Crowdfund Insider, on November 14, 2016, released an article discussing WolfPrint 3Ds side-by-side Regulation Crowdfunding and Regulation D offerings. The article outlined SeedInvest’s perspective on its involvement in the first internet-based offering of its kind. Ryan Feit, the portal’s CEO and a proponent of this fundraising strategy stated to CrowdfundInsider:
“Side-by-side rounds allow companies to get the both of best worlds.
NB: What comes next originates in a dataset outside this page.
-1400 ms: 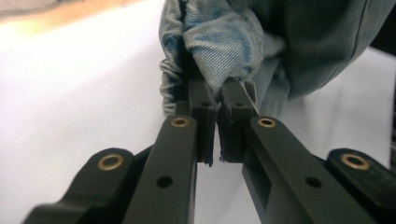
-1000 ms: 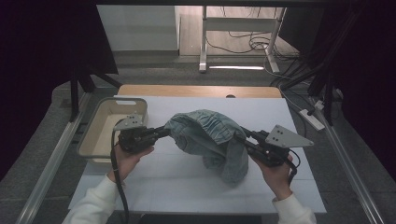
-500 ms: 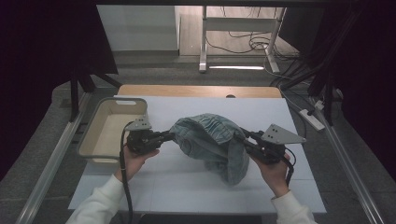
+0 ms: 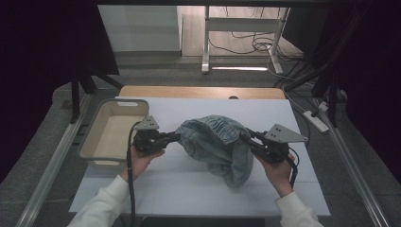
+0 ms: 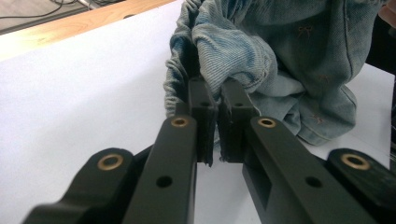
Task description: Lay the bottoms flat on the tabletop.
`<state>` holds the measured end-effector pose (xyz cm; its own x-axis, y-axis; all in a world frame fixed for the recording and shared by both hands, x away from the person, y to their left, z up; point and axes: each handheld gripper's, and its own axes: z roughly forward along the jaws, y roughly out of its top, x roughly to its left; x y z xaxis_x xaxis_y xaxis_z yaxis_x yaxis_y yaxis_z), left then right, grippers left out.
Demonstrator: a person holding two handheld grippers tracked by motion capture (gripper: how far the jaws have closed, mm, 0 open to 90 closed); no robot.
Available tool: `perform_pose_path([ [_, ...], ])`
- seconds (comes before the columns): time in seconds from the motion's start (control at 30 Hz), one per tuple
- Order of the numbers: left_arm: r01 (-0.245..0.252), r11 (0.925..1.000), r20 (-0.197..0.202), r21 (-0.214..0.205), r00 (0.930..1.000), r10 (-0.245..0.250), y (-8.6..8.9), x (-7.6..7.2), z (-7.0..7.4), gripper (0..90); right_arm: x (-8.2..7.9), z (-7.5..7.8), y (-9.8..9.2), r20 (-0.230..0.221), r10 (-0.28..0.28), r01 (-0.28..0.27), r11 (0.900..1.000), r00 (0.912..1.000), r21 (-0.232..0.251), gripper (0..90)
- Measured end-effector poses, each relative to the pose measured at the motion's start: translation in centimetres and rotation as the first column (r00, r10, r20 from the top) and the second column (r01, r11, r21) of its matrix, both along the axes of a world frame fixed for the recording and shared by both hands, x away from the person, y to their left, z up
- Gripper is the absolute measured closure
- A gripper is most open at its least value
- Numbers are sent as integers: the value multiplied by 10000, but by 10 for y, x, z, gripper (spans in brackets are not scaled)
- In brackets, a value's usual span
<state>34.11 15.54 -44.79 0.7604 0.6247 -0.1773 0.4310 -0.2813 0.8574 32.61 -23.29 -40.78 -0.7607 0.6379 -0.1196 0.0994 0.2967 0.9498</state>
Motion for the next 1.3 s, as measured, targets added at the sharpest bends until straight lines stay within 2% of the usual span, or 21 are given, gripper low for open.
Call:
perform_pose_path([
  [0.43, -45, 9994, -180, 351, 9998, 51, -14, 15, -6, 848, 15, -13, -8, -370, -417, 409, 9989, 9984, -220, 756],
  [0.7, -61, 9992, -247, 392, 9997, 71, -19, 25, -7, 847, 21, -17, -10, -343, -646, 632, 9971, 9973, -413, 755],
  [0.97, -83, 9983, -333, 580, 9994, 103, -26, 35, -11, 846, 33, -22, -12, -578, -884, 862, 9954, 9944, -408, 751],
  [1.3, -85, 9977, -444, 672, 9989, 115, -31, 48, -12, 844, 43, -26, -13, -586, -1083, 1054, 9932, 9924, -502, 742],
])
Companies can raise up to $1 million from non-accredited investors under Regulation CF while raising a few million more simultaneously from accredited investors through Regulation D.” – Ryan Feit, CEO, SeedInvest.
When probed about his expectations for the future, Feit continued, “Unless the cap on Regulation CF is raised by the Fix Crowdfunding Act, we will continue to help many companies utilize side-by-side rounds.”
Businesses like Wolfprint 3D, and industry leaders like SeedInvest, serve to inspire the equity crowdfunding community at large. Developing, and testing, innovative new plans to expand our businesses and practices. Boldly creating strategies that can be successfully implemented for ourselves and our clients.
Are you next? Or is a million bucks enough?